Stephen King adaptations are a coin toss these days – in truth they always were, some classics, some dire – and too many of his great works are treated like cash cows, and are weak sauce when it comes to the production. This year another adaptation was really poor, but for those of us unfamiliar with that series of books, it was a passable entertainment flick. Though talking to fans of that series would give you a completely different view of what they were expecting from that. When I heard that Warner Brothers were remaking It I held my breath for two reasons: the first being hopeful that they would do the book justice, and the second was that I would have to face a fear of this one particular clown.
The 90s version of It is something that I bring out from time to time, when I’ve over three hours to spare, and just have a great time. I love that miniseries, and love that I can watch it now in one complete sitting. Tim Curry embodied Pennywise. That was right up until I saw Bill Skarsgard, and from the very first few moments that this new Pennywise comes on screen, you learn that this is completely a different animal from anything before. Skarsgard makes the role his own straight from the start; a lesser performer would try to copy Curry, but Bill has that belief in his own talent to create something different and yet very familiar. There is a more vicious tone to this new film that may shock people straight out of the gate, and I welcome this. I want to be uncomfortable while watching horror movies, and that is rare these days.
The kids that have to carry this film are all 100% perfect for their roles, and as a fan of the book, you can’t help but cast their older selves. Jaeden Lieberher is Bill and we’ve met him earlier this year in The Book of Henry, which I for one thought was underrated, and his stuttering is perfectly fitting for the character. Jaeden has that old soul feel to his performance and you can’t help but feel for him. The rest of the cast including a Stranger Things alum, all manage to convince you that you are back in the 80s. I will say that Stranger Things played heavy on my mind, but whenever I’m watching any of the previous King adaptations I am always reminded, as we should be, of Stranger Things. The New Kids on the Block joke is something that made my day.

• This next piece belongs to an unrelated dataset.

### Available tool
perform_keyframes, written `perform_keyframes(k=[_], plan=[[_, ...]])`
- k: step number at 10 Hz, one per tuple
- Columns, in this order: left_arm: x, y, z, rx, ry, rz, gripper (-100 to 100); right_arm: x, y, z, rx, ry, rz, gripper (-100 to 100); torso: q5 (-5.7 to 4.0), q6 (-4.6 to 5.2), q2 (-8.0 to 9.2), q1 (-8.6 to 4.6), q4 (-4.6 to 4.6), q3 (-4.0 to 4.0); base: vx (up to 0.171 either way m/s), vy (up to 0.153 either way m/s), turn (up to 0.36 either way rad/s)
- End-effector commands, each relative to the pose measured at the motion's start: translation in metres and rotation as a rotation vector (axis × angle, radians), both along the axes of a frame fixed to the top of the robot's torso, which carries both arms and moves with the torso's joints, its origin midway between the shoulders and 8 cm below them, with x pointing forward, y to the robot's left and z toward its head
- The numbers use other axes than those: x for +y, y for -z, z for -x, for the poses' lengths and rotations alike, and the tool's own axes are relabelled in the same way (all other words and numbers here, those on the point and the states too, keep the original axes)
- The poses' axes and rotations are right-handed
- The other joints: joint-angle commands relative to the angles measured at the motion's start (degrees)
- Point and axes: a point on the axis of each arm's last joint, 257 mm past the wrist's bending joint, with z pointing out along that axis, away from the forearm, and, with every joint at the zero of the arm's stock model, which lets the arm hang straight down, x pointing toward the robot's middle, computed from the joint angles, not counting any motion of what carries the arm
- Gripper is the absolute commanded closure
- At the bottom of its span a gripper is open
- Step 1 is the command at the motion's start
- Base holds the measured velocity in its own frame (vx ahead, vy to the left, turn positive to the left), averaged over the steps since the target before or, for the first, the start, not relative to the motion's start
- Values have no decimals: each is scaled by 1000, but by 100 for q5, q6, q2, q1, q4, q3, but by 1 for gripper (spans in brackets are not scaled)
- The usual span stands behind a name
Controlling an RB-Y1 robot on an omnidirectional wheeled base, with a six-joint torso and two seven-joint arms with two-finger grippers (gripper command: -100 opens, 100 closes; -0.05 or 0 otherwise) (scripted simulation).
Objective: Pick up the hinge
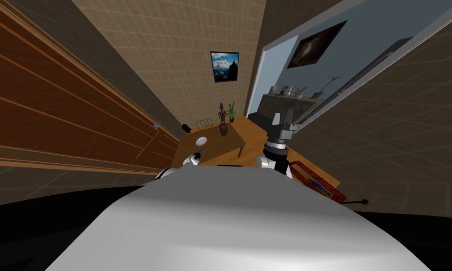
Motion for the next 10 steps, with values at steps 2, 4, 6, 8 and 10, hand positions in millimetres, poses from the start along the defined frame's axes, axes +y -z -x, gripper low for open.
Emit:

I jumped a lot during this film, which is what you want in a horror flick, and I also fell hard into the world of Derry. The score is perfect and made you feel that the film makers cared about the whole package and not just the jump scares. Also the creation of the town and the background world does transport you back to the awesomeness that was the 80s. A friend who was at the screening, and who does not like the horror genre (there are some strange folks out there who don’t), came out saying that horrors with that production value would make him enjoy the films more. He also jumped a lot; yes, this one does get under your skin and give you some genuine scares.
What I love about this version of It, apart from it concentrating on the younger versions of these characters, is that it felt as though this was the first time I was watching this story. I wasn’t waiting on parts that I knew, I was a King Fan, and I was getting more for my King money than most any other film of his work. But It is more, It is not just the horror film of the year, It is the best horror film I’ve seen in years. This is how it should be done, and this is how Mr. King should insist that they are done, I think you’ve earned that right, and thanks to Warner Brothers and director Andy Muschietti you’ve got it here.